A strapping 10-pound baby at birth, Turner had chicken pox, pneumonia, asthma and measles before he celebrated a birthday. When a measles epidemic swept through Chicago in the winter of 1989, Iris found her baby so ill he couldn't even cry. She called a doctor who, presumably figuring she was exaggerating, suggested she come to the office. Guided instead by her mother's instincts, Iris took him to the emergency room.
"Doctors took one look at him and just took him away," Iris said. "They had tubes and machines and everything there in a second. He nearly died."
Turner survived the measles but had severe breathing problems. Surgery to remove his adenoids and tonsils eventually eased the struggles, but for the first year of his life, Turner slept on his mother's chest every night because when she put him on his back in his crib, he would almost stop breathing.
Continuing through his Job-like childhood, Turner survived being hit by a car as a 3-year-old (his mother saw him flip in the air and land on his head, but Turner walked away with just a concussion and stitches).

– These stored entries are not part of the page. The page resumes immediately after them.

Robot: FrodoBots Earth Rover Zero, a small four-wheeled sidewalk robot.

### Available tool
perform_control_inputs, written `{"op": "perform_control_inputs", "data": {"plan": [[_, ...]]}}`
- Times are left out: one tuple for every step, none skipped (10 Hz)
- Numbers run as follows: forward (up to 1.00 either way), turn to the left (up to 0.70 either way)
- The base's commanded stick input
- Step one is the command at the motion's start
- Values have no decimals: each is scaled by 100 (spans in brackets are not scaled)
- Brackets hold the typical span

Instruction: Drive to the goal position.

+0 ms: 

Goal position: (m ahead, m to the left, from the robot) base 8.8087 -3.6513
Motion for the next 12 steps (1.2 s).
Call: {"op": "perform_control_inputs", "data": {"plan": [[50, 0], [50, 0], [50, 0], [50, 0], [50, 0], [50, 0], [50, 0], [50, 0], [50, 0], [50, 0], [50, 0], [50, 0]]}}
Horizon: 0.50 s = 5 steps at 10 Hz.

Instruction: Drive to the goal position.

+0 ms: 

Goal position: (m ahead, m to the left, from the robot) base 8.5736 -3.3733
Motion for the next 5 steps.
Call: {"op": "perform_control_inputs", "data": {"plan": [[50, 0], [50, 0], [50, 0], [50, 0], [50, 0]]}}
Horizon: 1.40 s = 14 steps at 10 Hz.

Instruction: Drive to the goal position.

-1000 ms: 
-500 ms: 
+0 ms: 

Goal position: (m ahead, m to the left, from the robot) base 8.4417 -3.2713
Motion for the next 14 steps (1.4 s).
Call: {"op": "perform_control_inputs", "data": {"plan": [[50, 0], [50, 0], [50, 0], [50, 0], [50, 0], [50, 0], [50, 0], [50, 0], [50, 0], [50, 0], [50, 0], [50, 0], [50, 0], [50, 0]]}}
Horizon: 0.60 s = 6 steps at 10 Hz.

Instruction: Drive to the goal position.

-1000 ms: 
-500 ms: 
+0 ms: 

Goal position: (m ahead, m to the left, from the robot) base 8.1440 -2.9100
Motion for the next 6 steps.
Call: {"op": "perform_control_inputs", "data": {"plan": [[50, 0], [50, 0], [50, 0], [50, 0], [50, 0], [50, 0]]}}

He also struggled to speak as a toddler. Saddled with oversize baby teeth and a difficult overbite, he was capable of talking, but only his older brother, Darius, could understand him. Even Iris would turn to Darius for interpretation and translation from the boy who called her "Bobba" because he couldn't say "Momma."
"I don't know what he would have done without Darius," Iris said of her two boys' special bond.
When Evan Turner was a sickly child, his mother Iris probably didn't think she'd be watching him play big-time college basketball one day.
Intense speech therapy helped Turner, but the sting of special classes and the frustration of not being understood left Turner reserved and insecure. "I'd be yelling, 'Darius, what does he want? What does he want?' and poor Evan would get so frustrated, he'd say, "Oh, nebber minb [mimicking the way Turner spoke]."
"I'm still shy, but I'm not insecure anymore," Turner said. "I just know how to hide it better. When I was little, I just didn't like being around big groups of people. I would just go outside by myself and play basketball. It was almost therapeutic."